Rond het jaar 1839 spoelden na een schipbreuk, vaten gevuld met harde rode bessen aan op het strand van Terschelling. Jutters die dachten dat ze vaten wijn hadden gevonden, waren zeer teleurgesteld toen ze ontdekten dat de inhoud uit zure rode bessen bestond. De vaten werden in de duinvalleien leeggegooid en zo ontstond een unieke cultuur ver van de bakermat Amerika.
In 1869 bleken vele duinvalleien op het eiland reeds bedekt te zijn met een heideachtige vegetatie.
In dat jaar ontdekte Botanicus Bioloog Holkema, dat het hier ging om de in Europa unieke ‘Aiton Oxycoccus Macro Carpon’, in de volksmond de Cranberries genoemd. Naar later bleek, kwam deze harde bes uit de noordelijke staten van Amerika.

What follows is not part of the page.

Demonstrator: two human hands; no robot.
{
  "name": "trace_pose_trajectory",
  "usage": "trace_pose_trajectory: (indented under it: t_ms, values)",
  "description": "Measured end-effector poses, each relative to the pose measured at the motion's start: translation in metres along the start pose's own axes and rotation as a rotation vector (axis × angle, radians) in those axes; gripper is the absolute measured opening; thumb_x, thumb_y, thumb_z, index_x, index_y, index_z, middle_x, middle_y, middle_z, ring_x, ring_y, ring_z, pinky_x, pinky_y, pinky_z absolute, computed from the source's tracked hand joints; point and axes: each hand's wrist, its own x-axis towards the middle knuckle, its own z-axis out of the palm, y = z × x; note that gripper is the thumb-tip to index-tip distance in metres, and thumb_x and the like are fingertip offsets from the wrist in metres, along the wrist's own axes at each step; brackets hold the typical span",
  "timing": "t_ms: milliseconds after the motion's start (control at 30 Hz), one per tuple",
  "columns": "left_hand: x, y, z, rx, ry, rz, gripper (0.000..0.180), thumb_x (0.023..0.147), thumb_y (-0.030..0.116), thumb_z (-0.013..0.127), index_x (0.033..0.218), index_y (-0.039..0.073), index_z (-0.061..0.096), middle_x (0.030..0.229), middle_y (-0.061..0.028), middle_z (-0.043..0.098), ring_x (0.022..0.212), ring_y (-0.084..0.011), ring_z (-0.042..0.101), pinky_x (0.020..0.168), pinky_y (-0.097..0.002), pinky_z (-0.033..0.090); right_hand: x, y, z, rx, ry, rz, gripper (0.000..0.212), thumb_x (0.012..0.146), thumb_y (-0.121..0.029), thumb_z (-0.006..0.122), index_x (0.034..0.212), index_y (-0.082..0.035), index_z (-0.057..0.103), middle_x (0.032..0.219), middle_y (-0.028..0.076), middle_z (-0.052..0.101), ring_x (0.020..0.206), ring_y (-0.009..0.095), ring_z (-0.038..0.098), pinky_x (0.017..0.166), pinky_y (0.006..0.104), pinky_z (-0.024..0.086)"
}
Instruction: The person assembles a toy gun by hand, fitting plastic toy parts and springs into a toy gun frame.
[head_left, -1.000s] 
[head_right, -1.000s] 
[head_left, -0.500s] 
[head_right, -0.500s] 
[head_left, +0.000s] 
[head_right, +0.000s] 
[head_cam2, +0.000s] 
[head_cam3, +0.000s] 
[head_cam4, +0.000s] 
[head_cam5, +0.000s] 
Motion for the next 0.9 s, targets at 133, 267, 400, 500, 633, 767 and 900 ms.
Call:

Indianen in die streken gebruikten het sap voor behandeling van pijlwonden, het verven van hun kleren en ter bescherming tegen blaasontsteking.
Rond 1900 ontdekten de eilanders dat deze vreemde harde zure bessen enorm veelzijdig zijn en begon men ze te plukken en te eten. Vanaf 1910 werd de Cranberrycultuur, meer commercieel aangepakt. Vele Terschellinger pachters volgden elkaar in de loop der jaren op. De Cranberryvelden worden nu door ons gepacht van Staatsbosbeheer.